Exercise description: Repeat exactly the lines from the one containing "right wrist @" through the last line of the records below, both included, and nothing else.
== Segment start ==
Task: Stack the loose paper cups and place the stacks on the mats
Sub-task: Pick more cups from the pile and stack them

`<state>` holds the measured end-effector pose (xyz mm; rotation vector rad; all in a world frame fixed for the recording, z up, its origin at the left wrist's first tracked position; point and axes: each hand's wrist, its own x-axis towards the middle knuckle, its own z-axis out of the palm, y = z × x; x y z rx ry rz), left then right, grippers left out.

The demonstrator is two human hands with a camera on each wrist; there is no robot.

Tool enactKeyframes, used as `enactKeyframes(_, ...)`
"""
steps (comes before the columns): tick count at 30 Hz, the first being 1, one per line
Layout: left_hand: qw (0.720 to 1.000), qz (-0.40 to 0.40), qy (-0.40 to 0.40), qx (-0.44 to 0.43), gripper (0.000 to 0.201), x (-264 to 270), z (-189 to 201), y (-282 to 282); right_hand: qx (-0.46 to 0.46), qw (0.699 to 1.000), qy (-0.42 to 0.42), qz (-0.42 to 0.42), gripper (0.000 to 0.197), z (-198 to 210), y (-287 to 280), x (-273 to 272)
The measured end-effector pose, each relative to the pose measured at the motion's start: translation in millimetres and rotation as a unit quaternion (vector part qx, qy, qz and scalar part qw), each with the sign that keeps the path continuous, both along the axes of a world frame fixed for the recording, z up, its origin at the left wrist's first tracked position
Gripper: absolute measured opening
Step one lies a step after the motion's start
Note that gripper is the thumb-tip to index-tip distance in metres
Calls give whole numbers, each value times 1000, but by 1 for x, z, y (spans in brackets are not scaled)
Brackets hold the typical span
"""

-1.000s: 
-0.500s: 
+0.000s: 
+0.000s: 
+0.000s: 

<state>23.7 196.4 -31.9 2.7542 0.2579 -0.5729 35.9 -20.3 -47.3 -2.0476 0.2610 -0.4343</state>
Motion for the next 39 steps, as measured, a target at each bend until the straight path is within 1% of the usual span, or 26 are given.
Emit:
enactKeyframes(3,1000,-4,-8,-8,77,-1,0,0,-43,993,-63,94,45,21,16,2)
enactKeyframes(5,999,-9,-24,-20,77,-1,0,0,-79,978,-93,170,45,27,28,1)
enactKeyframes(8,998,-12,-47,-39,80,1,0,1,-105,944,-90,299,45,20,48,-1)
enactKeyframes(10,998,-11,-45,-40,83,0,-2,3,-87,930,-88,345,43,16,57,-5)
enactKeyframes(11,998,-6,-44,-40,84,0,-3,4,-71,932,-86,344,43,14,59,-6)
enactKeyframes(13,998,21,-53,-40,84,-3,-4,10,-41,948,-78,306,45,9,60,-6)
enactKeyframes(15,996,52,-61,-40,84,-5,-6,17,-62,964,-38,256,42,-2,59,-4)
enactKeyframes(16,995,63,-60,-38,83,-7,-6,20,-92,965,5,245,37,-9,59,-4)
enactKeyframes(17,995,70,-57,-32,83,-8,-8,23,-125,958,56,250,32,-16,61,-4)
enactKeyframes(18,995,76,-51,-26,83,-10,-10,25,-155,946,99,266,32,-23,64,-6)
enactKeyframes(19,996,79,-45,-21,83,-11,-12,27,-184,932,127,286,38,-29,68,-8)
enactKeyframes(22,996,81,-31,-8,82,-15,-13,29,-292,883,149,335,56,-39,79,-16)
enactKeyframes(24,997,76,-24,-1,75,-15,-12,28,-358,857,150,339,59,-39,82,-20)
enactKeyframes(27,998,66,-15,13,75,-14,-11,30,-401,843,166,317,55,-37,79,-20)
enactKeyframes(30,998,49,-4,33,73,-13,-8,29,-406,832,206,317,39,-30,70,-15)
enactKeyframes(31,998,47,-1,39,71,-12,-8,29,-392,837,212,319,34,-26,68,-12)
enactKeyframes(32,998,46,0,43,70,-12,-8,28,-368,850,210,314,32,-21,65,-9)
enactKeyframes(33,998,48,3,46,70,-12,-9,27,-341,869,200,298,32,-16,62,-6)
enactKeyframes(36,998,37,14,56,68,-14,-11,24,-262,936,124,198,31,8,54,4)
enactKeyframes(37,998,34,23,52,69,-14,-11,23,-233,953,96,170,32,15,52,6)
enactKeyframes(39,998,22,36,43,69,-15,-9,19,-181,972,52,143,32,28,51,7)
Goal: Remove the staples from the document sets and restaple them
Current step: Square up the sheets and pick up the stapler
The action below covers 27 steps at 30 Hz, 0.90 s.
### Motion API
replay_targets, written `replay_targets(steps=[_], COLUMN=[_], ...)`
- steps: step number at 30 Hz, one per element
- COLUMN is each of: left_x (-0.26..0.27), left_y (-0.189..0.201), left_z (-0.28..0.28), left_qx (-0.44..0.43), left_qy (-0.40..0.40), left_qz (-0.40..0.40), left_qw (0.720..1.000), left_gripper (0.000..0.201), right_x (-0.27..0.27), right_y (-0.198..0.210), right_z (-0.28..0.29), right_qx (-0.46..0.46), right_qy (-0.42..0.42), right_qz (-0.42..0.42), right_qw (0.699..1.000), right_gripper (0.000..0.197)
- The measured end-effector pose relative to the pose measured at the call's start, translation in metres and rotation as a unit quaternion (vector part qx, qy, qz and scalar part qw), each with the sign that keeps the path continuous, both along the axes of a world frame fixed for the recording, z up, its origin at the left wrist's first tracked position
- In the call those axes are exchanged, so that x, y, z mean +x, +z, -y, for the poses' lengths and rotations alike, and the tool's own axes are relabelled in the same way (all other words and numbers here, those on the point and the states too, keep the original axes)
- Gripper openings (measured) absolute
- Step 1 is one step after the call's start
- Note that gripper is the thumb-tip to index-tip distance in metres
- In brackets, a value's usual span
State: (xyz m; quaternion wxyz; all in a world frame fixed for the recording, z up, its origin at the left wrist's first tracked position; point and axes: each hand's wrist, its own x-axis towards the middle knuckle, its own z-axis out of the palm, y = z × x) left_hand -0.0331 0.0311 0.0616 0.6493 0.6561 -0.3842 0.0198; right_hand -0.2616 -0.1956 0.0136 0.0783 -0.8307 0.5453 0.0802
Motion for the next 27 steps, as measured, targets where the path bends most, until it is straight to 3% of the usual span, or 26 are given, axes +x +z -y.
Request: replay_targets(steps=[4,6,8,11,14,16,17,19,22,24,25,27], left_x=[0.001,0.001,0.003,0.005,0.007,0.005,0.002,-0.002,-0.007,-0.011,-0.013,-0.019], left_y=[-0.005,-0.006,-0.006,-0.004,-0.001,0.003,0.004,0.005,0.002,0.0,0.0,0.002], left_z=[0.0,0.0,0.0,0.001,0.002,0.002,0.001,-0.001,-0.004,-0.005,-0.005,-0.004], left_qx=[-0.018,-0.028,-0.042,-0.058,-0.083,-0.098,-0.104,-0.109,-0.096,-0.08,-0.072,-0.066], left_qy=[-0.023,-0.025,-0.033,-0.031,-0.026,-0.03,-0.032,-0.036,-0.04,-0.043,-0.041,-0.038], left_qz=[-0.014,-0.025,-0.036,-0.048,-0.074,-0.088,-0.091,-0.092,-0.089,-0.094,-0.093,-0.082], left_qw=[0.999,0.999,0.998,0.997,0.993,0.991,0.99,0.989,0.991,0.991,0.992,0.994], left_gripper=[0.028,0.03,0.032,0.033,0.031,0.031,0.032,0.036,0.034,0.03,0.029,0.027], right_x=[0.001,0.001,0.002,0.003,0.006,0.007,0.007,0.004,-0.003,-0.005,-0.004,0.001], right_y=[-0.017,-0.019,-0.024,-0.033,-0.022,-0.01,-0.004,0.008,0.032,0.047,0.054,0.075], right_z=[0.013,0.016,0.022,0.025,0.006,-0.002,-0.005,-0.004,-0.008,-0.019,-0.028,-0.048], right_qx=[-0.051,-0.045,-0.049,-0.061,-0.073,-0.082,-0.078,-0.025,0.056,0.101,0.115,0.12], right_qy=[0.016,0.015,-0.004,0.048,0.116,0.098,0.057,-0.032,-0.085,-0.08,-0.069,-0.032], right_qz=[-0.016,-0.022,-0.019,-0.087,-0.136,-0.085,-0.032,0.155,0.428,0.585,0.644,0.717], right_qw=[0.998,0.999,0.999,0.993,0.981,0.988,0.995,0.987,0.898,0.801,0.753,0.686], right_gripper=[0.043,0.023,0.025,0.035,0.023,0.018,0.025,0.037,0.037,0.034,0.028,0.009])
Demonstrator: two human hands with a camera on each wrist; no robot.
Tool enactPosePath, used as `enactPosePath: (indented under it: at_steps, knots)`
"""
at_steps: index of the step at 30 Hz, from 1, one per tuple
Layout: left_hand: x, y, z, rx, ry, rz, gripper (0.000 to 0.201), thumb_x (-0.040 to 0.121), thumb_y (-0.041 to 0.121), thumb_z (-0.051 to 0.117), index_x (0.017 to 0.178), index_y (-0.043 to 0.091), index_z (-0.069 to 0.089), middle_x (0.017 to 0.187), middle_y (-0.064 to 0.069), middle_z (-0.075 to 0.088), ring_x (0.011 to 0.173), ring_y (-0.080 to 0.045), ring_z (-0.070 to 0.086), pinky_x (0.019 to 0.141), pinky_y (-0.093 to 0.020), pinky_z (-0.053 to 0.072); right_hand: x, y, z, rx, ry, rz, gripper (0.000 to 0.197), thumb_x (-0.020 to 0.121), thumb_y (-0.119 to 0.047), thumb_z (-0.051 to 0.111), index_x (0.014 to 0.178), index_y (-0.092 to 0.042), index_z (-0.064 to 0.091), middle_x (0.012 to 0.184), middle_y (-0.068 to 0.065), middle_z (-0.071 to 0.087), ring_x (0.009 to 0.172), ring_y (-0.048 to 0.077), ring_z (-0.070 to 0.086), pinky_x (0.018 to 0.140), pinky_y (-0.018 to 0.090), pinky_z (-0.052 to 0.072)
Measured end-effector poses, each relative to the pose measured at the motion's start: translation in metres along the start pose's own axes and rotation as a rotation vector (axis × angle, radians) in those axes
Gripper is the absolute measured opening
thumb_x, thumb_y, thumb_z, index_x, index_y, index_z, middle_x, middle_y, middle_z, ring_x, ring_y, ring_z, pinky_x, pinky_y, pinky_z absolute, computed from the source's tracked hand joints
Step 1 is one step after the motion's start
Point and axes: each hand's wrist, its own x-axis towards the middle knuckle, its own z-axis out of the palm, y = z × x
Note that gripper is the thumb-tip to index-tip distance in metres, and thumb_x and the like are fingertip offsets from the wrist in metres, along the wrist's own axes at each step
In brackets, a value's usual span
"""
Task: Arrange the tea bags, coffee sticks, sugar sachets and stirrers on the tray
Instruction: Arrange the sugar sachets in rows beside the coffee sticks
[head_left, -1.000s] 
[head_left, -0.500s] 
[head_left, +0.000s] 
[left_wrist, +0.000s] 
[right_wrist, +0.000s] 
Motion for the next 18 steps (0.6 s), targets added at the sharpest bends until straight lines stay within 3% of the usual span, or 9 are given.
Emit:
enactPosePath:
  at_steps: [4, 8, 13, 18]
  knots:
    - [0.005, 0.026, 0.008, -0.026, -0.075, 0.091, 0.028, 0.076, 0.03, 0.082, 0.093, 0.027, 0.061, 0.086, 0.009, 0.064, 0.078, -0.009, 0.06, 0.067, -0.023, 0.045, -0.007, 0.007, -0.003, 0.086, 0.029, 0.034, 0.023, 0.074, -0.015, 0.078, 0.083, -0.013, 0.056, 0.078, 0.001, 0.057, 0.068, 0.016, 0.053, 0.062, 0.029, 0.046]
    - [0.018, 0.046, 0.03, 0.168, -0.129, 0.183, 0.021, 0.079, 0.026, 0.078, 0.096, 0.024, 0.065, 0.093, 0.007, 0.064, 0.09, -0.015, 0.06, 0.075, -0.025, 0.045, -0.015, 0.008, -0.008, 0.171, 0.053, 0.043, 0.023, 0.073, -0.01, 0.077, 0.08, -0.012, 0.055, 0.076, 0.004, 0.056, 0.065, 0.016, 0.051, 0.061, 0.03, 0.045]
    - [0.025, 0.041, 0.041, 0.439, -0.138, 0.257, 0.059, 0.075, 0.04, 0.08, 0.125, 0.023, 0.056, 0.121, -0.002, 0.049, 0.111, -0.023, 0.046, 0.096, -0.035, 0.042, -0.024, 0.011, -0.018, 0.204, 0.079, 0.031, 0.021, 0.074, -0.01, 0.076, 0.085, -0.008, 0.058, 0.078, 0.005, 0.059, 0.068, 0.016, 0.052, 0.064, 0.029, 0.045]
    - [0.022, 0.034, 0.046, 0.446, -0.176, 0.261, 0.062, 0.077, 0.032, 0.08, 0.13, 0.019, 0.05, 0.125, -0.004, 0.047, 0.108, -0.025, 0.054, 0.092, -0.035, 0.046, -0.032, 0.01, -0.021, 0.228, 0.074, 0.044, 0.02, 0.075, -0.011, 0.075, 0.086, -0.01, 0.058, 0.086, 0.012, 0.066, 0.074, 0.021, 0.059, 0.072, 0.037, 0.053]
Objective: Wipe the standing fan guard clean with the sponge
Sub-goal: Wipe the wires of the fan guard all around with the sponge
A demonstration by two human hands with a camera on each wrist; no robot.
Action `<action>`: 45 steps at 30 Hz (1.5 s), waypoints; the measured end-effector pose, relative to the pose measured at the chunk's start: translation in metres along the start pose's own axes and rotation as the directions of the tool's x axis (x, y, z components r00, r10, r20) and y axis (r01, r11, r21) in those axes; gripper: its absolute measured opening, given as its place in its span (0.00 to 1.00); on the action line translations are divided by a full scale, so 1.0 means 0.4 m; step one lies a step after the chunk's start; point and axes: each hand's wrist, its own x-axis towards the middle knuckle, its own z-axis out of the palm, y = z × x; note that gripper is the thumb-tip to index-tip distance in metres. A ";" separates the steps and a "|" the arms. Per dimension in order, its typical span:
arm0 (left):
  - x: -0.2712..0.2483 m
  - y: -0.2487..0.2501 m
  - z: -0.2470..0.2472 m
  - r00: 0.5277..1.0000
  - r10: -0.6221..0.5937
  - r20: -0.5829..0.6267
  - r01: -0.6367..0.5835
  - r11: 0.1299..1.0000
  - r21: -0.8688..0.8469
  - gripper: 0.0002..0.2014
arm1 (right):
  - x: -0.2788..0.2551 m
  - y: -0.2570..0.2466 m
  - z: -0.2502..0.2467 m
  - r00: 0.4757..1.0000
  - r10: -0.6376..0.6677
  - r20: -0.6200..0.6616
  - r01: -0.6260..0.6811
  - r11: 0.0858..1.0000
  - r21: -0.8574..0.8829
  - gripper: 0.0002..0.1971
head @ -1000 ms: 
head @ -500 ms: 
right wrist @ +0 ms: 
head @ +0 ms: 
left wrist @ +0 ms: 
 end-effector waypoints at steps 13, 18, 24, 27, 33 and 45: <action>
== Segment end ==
Output of the task:
right wrist @ +0 ms: 
head @ +0 ms: 
left wrist @ +0 ms: 
 end-effector waypoints at steps 13, 18, 24, 27, 33 and 45: <action>

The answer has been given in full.